Zoom Video Communications, a remote conferencing services company founded in 2011, has seen a drastic surge in users in lieu of the global novel coronavirus outbreak, which has upended entire industries and brought the world to a standstill.

Earlier this month, BLACK ENTERPRISE reported that the founder of the video-conferencing platform, Eric Yuan, added more than $2 billion to his net worth.

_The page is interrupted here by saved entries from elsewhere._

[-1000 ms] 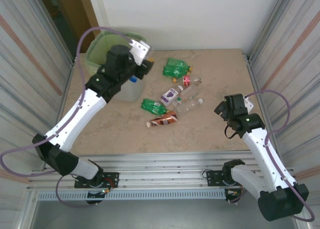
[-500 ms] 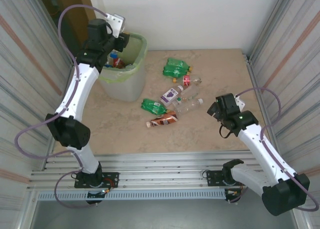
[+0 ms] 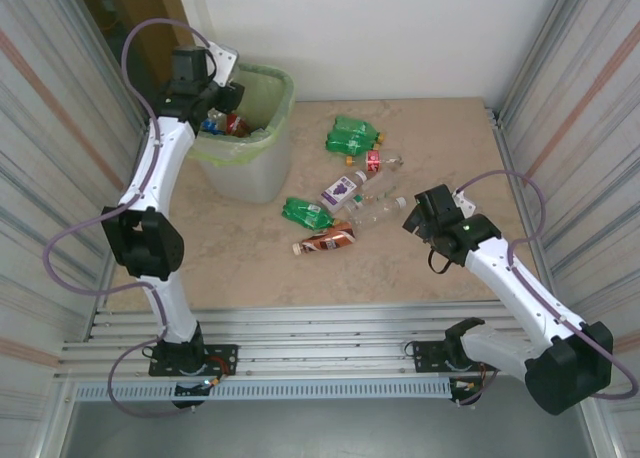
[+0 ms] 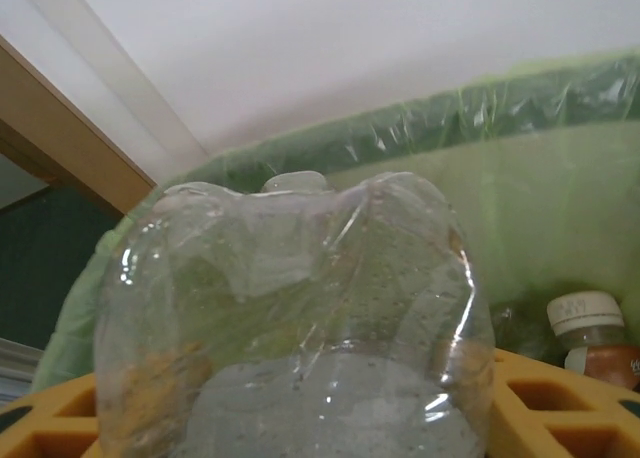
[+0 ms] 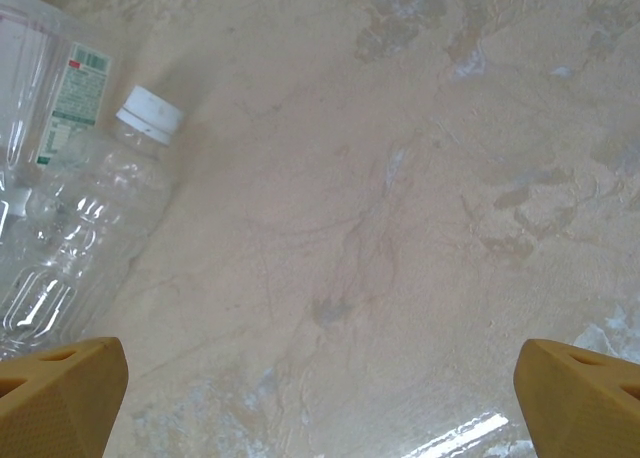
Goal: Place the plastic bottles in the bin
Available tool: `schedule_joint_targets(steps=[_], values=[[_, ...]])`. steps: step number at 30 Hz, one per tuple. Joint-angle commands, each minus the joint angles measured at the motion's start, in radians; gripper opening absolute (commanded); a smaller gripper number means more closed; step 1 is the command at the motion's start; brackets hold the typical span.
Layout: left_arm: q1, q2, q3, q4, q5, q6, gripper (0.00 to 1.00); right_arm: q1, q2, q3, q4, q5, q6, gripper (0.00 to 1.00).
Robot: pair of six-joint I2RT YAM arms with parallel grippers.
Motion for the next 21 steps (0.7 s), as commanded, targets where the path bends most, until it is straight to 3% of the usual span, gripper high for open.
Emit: schedule_joint_targets(steps=[1,8,21], values=[[-0.001,0.011,0.025,-0.014,-0.030,0.034,0.66,0.016,0.002,0.037,-0.003,0.036,0.028,0.98],[-0.001,0.005,0.041,-0.032,-0.052,0.029,0.82,0.026,-0.011,0.026,-0.013,0.052,0.036,0.98],[-0.038,-0.185,0.011,-0.024,0.045,-0.068,0.82,0.027,-0.006,0.036,-0.020,0.099,0.006,0.98]])
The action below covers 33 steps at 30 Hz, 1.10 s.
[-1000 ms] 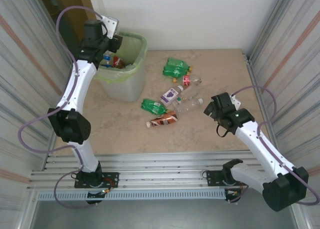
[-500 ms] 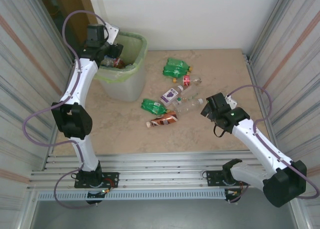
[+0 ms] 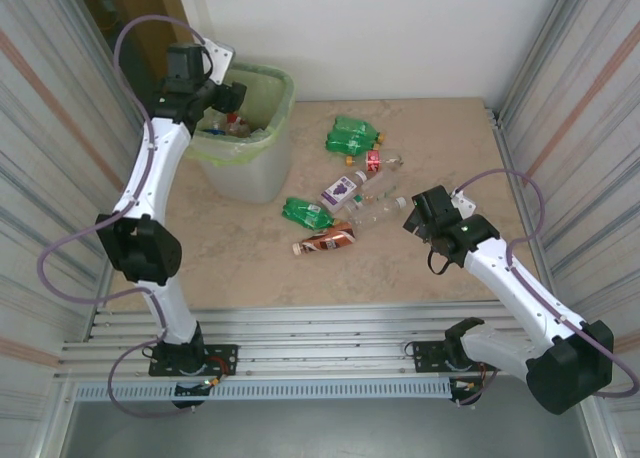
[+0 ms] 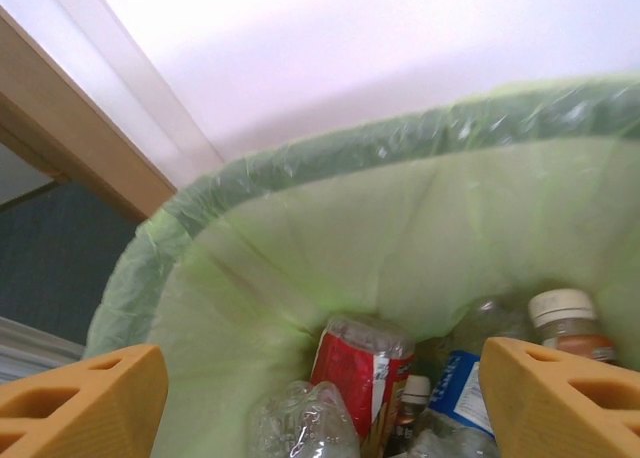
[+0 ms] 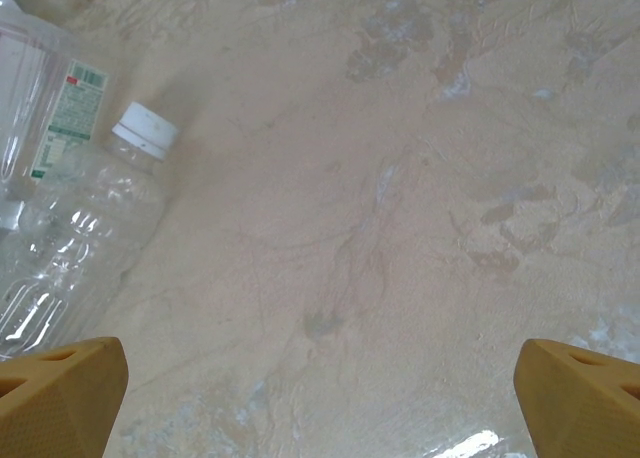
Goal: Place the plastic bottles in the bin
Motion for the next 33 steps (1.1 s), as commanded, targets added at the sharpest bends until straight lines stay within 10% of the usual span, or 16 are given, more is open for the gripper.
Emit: schedule_joint_targets(steps=[1,13,33], values=[[-0.036,-0.138,-0.015,0.028,0.045,-0.029,0.82,0.006,-0.006,0.035,-0.020,0.042,0.000,0.98],[-0.205,-0.473,-0.373,0.177,0.011,-0.062,0.99,-0.002,-0.023,0.031,-0.041,0.086,0.000,0.98],[-0.591,-0.745,-0.983,0.409,-0.083,-0.093,0.99,-0.058,-0.102,0.004,-0.060,0.079,-0.003,0.98]])
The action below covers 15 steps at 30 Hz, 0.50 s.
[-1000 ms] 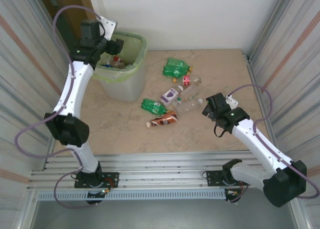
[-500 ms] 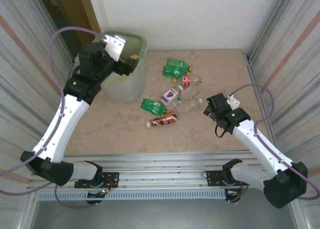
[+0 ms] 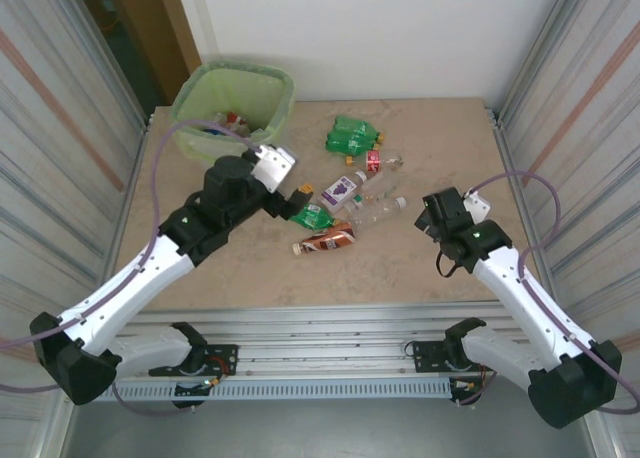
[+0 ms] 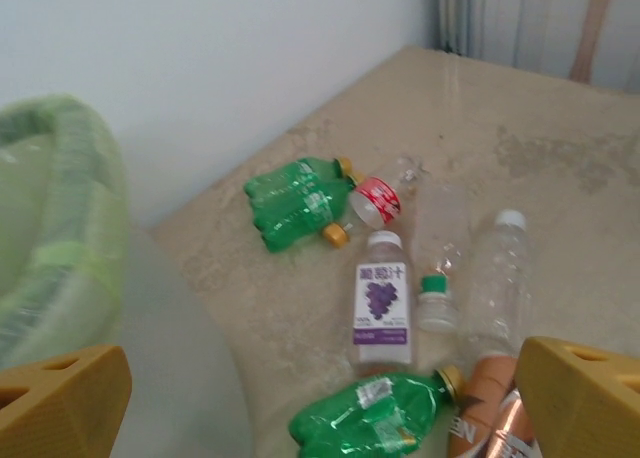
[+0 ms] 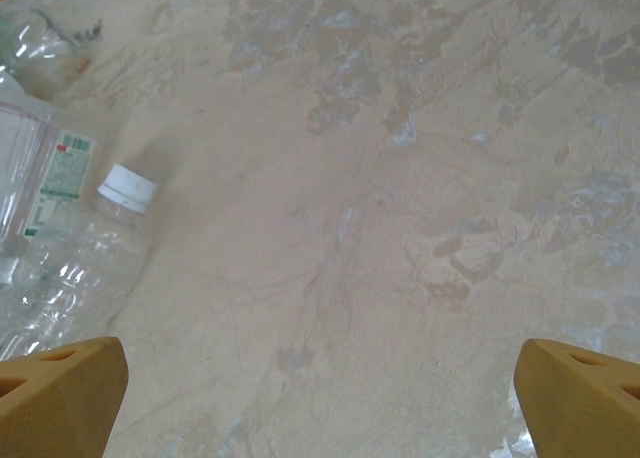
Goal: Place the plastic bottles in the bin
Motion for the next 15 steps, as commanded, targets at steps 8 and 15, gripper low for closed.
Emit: schedule_joint_targets(steps=[8,15], values=[[-0.113,0.038,-0.144,0.063,0.031,-0.128,0.98,-0.024,-0.012,0.005,-0.035,0.011,0.004,0.98],[-0.186,0.181,-0.140,0.011,0.024,-0.201,0.93,-0.037,-0.008,0.012,-0.052,0.009,-0.001,0.98]])
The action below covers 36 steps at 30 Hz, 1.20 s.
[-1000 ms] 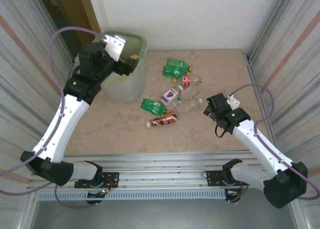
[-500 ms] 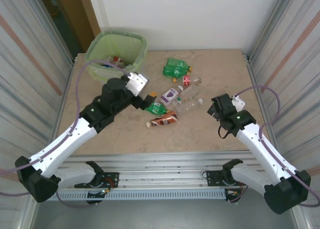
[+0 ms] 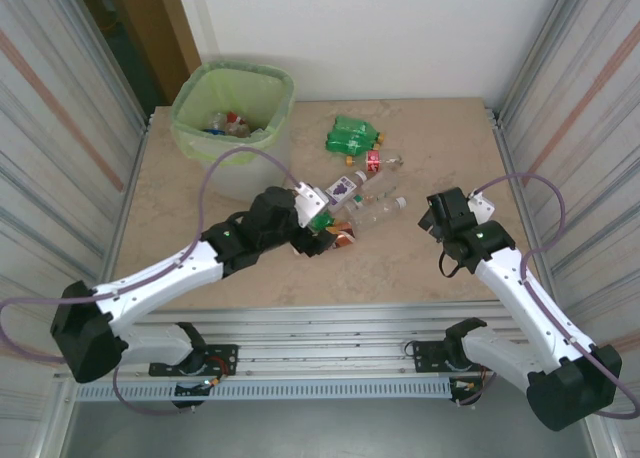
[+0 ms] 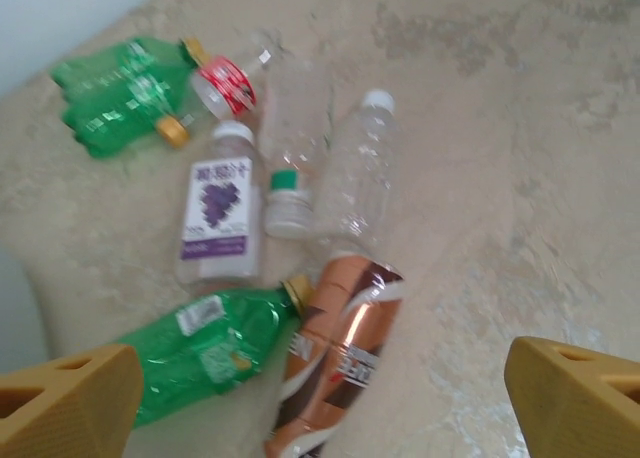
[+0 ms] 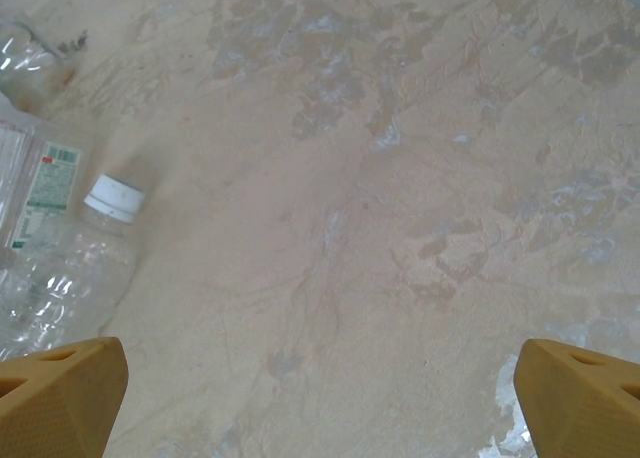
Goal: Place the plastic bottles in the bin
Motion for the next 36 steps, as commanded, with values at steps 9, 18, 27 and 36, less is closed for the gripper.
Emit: schedule_joint_targets(steps=[9,18,27,36], values=[[-0.033,0.301,0.088,-0.083,0.002,-0.062,0.90,-0.021,-0.005,0.019,-0.052,0.008,0.002,0.98],[-0.057,0.491,0.236,-0.146,-0.102,0.014,0.85,-0.035,-0.014,0.018,-0.066,0.011,0.001,0.98],[-0.066,0.606,0.342,-0.241,-0.187,-0.004,0.81,-0.037,-0.007,0.013,-0.058,0.007,0.000,0.98],[-0.072,0.635,0.329,-0.269,-0.199,-0.018,0.80,-0.040,0.000,0.011,-0.049,0.003,-0.001,0.98]])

After starting the year unranked on the Bloomberg Billionaires Index, Yuan is now ranked 274 on the list with a $5.6 billion fortune. Meanwhile, Zoom stock, which debuted last year at $36, closed down at $137 on Wednesday, reported Reuters. Furthermore, daily use of the video app peaked at 200 million daily participants in March from a previous maximum total of 10 million set in 2019.

“Usage of Zoom has ballooned overnight,” wrote Yuan in a memo Wednesday. “To put this growth in context, as of the end of December last year, the maximum number of daily meeting participants, both free and paid, conducted on Zoom was approximately 10 million. In March this year, we reached more than 200 million daily meeting participants.”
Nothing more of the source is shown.